Task objective
In the entries below, find the line with "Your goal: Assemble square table" and the line with "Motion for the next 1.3"; give again those lines and every line between them, exactly.

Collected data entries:
★ ★ ★ ★ ★

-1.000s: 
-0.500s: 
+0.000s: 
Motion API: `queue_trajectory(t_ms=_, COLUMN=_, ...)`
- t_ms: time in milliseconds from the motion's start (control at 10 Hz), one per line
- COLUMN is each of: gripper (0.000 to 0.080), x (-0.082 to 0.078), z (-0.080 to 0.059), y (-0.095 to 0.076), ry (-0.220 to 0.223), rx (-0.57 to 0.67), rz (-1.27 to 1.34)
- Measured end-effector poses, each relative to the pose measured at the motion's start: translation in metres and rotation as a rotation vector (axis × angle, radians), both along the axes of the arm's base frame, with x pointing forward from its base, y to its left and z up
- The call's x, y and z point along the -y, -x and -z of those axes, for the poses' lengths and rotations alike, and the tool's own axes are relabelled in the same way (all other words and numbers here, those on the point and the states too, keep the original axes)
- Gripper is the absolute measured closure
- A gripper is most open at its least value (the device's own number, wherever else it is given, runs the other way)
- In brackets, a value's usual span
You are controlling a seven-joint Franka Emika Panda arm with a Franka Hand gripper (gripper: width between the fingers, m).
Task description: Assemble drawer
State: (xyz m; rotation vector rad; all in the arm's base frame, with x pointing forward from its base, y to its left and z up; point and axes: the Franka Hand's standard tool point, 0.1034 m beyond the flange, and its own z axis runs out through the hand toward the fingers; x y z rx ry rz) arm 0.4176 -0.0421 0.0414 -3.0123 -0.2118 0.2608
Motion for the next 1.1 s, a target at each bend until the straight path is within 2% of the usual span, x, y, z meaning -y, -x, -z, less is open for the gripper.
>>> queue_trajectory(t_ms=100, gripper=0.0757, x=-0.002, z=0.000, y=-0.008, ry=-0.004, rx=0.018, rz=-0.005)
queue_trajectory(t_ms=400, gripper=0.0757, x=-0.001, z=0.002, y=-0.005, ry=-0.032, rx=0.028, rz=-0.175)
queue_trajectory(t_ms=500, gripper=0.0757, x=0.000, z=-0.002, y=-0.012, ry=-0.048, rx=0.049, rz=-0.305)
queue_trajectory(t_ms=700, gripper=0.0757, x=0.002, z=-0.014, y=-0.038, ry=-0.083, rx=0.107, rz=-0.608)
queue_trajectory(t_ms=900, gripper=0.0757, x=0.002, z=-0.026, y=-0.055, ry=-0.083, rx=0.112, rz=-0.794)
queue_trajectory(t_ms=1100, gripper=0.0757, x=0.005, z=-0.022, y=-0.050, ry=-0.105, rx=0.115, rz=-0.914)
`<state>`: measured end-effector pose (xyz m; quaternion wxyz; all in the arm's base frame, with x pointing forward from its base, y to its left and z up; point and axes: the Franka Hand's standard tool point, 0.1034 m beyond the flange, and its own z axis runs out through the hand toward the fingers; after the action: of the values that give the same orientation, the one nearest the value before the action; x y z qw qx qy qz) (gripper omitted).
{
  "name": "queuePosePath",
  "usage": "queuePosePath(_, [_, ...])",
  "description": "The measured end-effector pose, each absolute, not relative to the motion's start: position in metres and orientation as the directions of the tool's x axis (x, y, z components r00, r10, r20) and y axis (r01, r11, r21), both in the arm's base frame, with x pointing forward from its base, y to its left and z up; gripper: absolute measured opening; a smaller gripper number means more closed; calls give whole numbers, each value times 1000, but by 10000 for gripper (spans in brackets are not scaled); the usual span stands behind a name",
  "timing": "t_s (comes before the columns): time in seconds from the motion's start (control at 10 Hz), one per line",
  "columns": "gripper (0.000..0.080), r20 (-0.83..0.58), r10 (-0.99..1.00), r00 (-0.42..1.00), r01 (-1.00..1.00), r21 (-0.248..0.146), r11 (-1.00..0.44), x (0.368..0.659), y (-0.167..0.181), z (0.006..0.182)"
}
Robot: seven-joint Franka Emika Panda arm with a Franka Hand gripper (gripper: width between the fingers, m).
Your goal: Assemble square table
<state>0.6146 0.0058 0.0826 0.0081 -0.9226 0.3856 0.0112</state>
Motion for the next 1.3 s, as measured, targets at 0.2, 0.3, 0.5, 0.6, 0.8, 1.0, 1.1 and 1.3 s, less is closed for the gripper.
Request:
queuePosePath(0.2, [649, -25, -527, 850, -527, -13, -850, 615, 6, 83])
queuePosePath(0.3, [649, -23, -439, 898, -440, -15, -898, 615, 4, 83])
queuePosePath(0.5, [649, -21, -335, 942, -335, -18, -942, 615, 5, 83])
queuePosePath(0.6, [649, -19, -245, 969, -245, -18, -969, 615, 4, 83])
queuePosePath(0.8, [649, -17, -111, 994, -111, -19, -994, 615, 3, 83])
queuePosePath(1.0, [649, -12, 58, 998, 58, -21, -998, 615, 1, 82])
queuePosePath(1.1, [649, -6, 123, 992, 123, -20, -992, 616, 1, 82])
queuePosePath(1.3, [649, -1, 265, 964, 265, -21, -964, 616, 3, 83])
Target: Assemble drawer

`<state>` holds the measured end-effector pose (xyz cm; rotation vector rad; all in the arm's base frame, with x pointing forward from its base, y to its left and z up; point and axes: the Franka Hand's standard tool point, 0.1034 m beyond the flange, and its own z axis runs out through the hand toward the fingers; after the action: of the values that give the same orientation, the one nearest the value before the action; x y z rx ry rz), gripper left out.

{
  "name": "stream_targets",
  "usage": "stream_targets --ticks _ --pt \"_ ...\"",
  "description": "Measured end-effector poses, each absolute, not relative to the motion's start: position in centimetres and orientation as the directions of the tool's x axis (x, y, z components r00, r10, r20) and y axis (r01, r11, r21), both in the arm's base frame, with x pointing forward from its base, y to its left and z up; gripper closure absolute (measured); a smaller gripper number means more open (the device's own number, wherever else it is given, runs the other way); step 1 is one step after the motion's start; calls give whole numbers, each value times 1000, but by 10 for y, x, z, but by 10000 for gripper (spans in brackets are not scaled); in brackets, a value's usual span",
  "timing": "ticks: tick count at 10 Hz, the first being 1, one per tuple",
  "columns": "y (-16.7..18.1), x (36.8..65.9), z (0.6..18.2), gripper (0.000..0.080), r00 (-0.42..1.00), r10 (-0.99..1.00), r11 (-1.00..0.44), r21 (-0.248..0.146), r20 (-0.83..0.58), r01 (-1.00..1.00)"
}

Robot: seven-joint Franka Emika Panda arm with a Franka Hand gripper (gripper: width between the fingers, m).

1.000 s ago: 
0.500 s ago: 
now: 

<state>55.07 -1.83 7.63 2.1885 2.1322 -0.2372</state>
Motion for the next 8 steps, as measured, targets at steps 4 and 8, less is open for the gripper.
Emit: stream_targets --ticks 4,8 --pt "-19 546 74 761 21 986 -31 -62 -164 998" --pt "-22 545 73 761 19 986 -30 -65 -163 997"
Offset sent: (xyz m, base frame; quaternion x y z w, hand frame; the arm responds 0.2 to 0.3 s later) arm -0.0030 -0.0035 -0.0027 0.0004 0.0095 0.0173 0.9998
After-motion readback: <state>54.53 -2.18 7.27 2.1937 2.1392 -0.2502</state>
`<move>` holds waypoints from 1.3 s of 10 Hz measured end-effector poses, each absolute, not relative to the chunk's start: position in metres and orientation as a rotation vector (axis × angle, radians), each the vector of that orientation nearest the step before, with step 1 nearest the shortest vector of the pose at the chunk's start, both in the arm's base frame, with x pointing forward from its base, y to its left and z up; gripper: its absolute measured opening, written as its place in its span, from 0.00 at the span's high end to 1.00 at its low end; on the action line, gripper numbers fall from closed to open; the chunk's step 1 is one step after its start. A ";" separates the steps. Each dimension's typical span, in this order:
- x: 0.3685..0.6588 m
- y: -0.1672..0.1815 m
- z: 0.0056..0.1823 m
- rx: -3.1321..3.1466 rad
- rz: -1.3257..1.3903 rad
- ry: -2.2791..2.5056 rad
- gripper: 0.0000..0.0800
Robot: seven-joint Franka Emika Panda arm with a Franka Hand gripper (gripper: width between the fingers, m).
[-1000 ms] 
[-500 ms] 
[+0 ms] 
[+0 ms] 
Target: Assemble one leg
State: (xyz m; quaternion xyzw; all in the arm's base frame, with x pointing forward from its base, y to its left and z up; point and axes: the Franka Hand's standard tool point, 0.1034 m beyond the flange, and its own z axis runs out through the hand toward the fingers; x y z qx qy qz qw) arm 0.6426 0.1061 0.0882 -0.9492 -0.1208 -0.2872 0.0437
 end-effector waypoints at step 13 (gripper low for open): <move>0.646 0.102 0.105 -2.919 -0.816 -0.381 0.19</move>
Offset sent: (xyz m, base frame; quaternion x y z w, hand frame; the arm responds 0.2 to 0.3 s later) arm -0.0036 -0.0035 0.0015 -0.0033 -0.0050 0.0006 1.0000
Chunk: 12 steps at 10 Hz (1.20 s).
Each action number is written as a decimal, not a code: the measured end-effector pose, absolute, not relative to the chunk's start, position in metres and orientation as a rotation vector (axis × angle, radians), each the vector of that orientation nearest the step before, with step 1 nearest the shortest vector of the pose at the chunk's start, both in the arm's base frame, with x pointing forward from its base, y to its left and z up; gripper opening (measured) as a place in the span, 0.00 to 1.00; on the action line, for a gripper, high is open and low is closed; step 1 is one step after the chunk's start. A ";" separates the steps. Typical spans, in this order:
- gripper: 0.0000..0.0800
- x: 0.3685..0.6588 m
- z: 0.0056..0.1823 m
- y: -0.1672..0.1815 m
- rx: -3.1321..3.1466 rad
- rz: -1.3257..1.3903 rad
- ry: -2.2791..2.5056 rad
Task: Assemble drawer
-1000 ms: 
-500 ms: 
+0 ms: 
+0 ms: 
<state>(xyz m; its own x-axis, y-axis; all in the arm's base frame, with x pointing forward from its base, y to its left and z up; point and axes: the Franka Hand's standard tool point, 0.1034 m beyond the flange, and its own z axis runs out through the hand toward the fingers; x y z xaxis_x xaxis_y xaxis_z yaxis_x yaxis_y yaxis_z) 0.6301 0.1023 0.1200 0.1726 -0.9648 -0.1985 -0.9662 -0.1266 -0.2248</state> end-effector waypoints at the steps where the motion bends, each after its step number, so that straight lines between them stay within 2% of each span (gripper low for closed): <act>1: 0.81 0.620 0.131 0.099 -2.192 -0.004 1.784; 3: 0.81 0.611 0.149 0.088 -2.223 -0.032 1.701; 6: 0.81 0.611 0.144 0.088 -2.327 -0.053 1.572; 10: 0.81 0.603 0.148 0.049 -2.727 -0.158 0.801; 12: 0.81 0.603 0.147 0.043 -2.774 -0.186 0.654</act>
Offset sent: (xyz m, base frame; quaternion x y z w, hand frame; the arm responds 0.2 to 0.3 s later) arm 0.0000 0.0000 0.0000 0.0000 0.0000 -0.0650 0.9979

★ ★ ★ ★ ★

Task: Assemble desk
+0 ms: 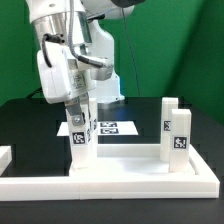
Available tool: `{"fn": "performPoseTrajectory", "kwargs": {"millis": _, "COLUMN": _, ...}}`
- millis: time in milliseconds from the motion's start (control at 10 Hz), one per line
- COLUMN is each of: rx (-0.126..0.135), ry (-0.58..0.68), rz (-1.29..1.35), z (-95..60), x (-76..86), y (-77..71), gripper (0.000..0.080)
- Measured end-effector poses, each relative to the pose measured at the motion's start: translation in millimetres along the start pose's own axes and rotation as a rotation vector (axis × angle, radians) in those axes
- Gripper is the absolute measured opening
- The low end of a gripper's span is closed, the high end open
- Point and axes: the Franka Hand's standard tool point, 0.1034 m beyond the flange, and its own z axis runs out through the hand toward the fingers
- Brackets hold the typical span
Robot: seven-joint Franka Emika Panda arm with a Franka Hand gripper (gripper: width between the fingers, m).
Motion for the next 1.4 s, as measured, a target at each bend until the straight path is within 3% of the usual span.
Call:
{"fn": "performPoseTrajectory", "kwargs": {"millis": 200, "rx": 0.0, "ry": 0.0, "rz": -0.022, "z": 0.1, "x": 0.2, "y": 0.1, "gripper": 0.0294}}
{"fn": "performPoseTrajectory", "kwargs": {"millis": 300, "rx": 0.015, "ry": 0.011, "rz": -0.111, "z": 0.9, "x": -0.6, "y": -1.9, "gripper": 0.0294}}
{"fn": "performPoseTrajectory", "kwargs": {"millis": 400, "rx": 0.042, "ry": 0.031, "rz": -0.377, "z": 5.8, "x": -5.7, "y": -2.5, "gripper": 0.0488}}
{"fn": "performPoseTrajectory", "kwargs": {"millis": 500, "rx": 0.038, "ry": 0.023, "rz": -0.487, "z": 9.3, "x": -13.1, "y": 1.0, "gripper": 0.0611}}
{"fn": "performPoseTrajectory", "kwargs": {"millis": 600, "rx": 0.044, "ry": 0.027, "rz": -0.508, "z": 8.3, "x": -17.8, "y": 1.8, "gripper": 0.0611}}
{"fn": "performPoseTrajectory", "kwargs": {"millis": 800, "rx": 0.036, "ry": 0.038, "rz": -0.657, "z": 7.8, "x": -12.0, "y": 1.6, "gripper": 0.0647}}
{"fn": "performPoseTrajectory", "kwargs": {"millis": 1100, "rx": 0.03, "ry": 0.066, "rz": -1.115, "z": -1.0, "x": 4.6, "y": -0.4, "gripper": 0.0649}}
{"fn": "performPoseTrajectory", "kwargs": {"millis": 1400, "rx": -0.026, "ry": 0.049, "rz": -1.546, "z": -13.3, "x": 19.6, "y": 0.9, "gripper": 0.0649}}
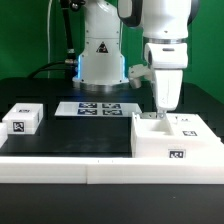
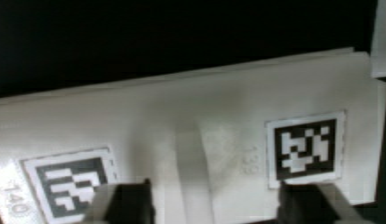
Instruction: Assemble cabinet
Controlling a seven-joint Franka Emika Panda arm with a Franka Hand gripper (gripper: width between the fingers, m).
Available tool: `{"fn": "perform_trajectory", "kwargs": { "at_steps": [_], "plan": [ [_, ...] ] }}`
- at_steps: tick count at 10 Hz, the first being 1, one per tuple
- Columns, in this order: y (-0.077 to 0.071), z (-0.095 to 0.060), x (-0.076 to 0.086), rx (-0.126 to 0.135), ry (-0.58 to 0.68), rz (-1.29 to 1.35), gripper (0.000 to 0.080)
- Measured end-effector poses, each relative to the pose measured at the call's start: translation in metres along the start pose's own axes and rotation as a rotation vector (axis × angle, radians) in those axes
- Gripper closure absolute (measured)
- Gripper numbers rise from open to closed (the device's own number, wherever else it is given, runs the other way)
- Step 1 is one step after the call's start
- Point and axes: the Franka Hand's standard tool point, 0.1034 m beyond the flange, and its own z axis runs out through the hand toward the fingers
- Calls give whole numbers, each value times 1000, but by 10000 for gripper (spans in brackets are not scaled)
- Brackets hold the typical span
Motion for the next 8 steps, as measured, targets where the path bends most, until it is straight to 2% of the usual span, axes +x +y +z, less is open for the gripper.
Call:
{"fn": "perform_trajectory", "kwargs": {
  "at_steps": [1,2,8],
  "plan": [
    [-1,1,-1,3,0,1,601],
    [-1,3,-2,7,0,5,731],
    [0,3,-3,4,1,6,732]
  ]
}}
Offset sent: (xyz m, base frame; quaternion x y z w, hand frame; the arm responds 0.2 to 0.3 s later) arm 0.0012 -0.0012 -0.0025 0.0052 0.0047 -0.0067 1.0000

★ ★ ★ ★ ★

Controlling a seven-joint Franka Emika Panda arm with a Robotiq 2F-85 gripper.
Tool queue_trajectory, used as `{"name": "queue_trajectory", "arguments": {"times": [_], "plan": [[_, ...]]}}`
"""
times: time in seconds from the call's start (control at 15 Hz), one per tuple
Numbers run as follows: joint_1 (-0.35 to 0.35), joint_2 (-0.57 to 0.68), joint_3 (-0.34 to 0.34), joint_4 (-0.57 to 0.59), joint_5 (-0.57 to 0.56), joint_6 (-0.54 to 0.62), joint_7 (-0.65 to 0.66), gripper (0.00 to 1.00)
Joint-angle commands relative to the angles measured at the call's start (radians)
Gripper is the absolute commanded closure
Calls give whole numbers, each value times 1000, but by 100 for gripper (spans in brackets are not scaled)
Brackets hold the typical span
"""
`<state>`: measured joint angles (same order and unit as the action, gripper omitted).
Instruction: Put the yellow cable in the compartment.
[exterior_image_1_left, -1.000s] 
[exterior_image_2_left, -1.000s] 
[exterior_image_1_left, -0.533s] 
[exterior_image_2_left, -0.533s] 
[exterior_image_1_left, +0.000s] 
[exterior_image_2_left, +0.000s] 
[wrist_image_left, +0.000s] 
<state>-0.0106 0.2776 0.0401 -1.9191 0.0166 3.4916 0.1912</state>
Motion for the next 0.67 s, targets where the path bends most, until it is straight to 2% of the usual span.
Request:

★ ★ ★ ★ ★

Solution
Your goal: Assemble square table
<state>0.6146 0.0058 0.0826 0.0081 -0.9226 0.3856 0.0112</state>
Motion for the next 1.3 s, as measured, targets at 0.2, 0.3, 0.5, 0.6, 0.8, 1.0, 1.1 and 1.3 s, less is closed for the gripper.

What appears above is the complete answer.